• **Exercise**
Only the lines below, from the one with "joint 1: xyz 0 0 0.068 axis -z" through the one with "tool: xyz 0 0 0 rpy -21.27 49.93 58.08", are to be written out, exactly.

• **Given information**

★ ★ ★ ★ ★ ★ ★

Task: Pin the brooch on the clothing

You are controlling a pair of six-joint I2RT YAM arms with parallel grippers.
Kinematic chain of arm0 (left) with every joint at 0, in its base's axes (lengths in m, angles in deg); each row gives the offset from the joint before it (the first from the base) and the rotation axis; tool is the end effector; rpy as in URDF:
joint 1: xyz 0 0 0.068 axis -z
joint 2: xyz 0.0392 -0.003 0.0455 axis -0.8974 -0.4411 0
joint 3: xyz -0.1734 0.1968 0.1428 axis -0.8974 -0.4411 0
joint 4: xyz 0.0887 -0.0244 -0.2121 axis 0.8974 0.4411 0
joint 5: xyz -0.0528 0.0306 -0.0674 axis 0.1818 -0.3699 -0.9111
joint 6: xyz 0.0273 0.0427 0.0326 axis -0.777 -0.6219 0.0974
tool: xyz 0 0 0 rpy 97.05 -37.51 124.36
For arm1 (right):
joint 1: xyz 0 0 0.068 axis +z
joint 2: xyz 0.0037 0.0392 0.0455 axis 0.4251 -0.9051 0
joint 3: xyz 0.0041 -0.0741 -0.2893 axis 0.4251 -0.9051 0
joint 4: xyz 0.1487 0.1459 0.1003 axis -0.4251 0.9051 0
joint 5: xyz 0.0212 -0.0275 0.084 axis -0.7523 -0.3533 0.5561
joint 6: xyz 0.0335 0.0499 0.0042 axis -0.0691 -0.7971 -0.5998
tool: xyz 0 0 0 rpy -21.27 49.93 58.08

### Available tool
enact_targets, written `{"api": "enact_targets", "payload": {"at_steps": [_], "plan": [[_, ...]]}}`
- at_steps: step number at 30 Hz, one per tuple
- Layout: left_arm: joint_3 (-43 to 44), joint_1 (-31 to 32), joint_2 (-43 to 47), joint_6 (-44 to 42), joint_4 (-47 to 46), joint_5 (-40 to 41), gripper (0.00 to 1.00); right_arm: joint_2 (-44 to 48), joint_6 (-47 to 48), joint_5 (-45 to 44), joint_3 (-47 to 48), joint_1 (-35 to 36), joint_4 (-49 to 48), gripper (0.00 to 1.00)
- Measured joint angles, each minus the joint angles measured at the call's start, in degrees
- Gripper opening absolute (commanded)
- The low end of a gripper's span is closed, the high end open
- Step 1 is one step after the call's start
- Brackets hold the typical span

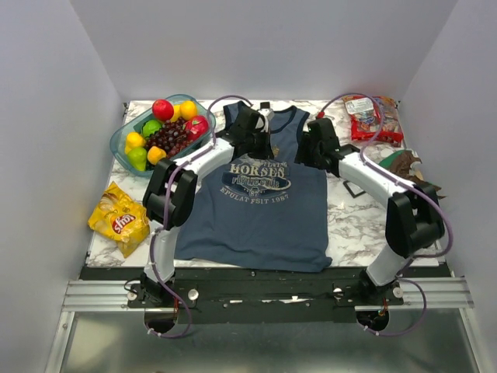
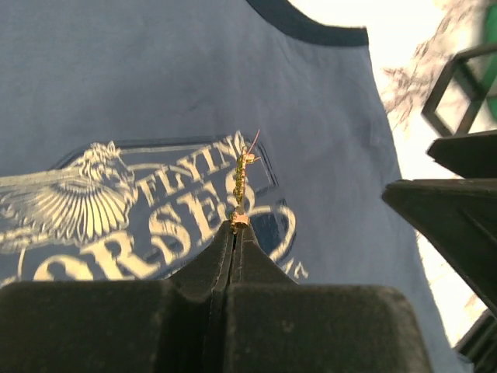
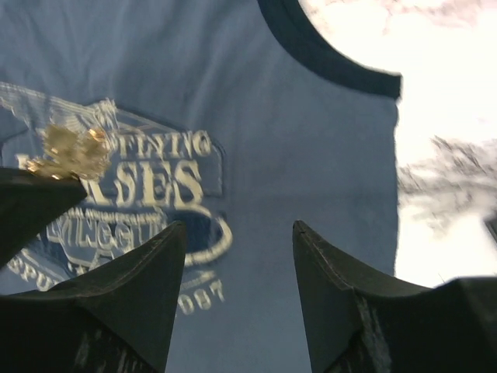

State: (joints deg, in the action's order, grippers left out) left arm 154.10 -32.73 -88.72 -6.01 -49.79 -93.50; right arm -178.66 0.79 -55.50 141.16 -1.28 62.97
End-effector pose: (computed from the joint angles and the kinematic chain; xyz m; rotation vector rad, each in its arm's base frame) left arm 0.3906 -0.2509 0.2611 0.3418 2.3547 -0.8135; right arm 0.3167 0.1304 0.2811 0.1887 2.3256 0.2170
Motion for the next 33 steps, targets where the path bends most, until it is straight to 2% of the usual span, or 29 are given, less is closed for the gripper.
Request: {"api": "enact_targets", "payload": {"at_steps": [2, 10, 23, 31, 33], "plan": [[-0.02, -1.22, -1.44, 1.64, -2.25, -2.12, 0.00, -4.90, -0.26, 0.31, 4.70, 0.00, 0.15, 0.61], [-2.40, -5.14, -3.34, 7.39, -11.85, -5.51, 0.00, -15.10, -1.53, 0.79, 15.30, 0.20, 3.21, 0.58], [-7.80, -7.67, -7.37, 16.81, -25.62, -13.49, 0.00, -29.11, -5.18, -2.47, 32.35, 3.56, 12.39, 0.54], [-9.94, -9.46, -8.57, 20.52, -30.84, -16.59, 0.00, -34.99, -6.78, -4.46, 37.18, 4.02, 17.16, 0.49], [-10.23, -9.55, -9.11, 21.29, -31.89, -17.29, 0.00, -35.74, -7.04, -4.94, 37.94, 4.02, 18.34, 0.44]]}}
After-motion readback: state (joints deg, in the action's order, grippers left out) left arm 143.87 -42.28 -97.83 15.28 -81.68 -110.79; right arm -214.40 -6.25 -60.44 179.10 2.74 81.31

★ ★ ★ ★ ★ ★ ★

• **Result**
joint 1: xyz 0 0 0.068 axis -z
joint 2: xyz 0.0392 -0.003 0.0455 axis -0.8974 -0.4411 0
joint 3: xyz -0.1734 0.1968 0.1428 axis -0.8974 -0.4411 0
joint 4: xyz 0.0887 -0.0244 -0.2121 axis 0.8974 0.4411 0
joint 5: xyz -0.0528 0.0306 -0.0674 axis 0.1818 -0.3699 -0.9111
joint 6: xyz 0.0273 0.0427 0.0326 axis -0.777 -0.6219 0.0974
tool: xyz 0 0 0 rpy 97.05 -37.51 124.36
For arm1 (right):
joint 1: xyz 0 0 0.068 axis +z
joint 2: xyz 0.0037 0.0392 0.0455 axis 0.4251 -0.9051 0
joint 3: xyz 0.0041 -0.0741 -0.2893 axis 0.4251 -0.9051 0
joint 4: xyz 0.1487 0.1459 0.1003 axis -0.4251 0.9051 0
joint 5: xyz 0.0212 -0.0275 0.084 axis -0.7523 -0.3533 0.5561
joint 6: xyz 0.0335 0.0499 0.0042 axis -0.0691 -0.7971 -0.5998
tool: xyz 0 0 0 rpy -21.27 49.93 58.08

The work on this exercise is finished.